> **PROBLEM DETAILS**
Your task is to copy every line of the entries that contains "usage".

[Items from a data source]

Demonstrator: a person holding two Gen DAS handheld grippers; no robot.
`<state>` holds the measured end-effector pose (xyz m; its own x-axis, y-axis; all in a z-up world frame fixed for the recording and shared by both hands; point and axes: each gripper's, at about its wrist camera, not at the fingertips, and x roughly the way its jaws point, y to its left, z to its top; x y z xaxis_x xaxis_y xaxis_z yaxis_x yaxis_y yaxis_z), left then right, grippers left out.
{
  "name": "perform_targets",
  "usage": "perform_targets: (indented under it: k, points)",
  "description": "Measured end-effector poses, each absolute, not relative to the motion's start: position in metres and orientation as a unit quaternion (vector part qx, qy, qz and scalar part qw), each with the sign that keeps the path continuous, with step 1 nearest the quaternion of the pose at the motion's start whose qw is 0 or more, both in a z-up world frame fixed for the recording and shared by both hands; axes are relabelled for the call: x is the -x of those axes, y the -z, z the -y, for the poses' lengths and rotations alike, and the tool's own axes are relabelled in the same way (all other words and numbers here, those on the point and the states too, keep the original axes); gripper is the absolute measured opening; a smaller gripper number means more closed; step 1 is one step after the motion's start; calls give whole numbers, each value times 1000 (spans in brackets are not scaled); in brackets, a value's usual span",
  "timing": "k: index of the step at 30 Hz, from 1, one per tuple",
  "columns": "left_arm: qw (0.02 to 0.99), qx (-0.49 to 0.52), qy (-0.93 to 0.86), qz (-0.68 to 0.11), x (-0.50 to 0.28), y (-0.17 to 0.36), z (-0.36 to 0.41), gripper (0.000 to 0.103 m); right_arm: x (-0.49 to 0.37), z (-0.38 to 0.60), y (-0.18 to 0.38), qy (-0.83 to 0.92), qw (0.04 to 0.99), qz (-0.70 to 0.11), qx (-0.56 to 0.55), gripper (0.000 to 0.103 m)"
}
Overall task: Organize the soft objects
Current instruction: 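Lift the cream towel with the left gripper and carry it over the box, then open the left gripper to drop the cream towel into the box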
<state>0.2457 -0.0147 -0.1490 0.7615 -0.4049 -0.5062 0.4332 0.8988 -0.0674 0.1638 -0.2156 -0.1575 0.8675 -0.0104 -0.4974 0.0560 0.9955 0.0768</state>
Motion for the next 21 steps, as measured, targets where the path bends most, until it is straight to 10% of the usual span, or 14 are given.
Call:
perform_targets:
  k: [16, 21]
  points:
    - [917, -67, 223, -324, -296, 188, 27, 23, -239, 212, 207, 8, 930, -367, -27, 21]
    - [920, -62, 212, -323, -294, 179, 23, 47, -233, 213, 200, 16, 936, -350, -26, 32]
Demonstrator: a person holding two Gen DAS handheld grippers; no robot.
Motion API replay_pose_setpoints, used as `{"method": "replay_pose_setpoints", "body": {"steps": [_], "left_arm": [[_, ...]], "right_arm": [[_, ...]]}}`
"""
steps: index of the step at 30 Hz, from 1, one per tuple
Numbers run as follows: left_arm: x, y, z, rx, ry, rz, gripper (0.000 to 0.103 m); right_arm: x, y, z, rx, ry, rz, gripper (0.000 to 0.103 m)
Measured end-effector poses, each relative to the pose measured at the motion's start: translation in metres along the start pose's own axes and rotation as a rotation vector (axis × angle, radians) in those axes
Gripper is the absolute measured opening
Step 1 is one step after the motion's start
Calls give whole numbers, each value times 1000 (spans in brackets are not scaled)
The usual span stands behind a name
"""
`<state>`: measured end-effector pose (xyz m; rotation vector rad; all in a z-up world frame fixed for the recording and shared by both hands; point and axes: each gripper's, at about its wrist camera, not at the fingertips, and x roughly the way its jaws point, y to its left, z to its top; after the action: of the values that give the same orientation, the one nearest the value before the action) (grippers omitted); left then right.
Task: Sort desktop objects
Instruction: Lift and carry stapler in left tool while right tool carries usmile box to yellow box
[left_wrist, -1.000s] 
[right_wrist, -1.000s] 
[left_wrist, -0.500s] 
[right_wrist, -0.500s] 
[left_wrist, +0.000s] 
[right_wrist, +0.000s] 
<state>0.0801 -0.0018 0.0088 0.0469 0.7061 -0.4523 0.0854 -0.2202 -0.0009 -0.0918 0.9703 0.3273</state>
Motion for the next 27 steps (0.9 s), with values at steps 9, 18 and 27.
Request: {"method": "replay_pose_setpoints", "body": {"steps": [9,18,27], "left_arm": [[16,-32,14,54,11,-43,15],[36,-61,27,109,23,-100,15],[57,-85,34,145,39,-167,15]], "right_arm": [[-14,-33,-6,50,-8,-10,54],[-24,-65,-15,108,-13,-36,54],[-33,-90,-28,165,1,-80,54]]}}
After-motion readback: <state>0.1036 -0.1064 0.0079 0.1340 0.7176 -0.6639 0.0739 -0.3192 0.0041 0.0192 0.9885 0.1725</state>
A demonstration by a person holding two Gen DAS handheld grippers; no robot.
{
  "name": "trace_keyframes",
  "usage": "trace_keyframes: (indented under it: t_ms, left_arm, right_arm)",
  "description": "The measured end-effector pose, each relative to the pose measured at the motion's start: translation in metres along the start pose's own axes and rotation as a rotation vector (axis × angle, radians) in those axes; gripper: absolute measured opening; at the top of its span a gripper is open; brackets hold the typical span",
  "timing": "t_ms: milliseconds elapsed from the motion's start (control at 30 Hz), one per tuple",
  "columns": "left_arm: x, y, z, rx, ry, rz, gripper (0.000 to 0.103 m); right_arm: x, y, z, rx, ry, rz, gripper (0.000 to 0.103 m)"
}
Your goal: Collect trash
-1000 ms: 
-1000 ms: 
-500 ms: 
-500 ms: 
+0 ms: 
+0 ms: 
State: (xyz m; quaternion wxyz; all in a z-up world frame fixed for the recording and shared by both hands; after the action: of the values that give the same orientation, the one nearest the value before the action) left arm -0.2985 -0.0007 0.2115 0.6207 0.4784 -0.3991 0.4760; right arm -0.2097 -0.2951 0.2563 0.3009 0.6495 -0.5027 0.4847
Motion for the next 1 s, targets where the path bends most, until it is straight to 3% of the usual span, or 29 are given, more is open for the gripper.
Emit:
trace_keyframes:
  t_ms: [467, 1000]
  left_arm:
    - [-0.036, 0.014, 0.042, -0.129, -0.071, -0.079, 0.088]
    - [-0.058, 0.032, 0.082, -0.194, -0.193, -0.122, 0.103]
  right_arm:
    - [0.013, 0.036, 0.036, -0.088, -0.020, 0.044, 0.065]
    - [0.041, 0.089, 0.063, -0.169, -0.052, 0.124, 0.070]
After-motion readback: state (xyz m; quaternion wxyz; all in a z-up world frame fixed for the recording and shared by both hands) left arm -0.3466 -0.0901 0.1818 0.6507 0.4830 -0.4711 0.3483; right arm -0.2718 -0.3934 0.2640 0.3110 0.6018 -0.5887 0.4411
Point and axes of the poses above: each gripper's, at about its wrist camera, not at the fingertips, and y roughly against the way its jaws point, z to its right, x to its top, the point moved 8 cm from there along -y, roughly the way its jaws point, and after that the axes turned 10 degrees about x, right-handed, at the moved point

> **ANSWER TO THIS EXERCISE**
  "usage": "perform_targets: (indented under it: k, points)",
  "usage": "trace_keyframes: (indented under it: t_ms, left_arm, right_arm)",

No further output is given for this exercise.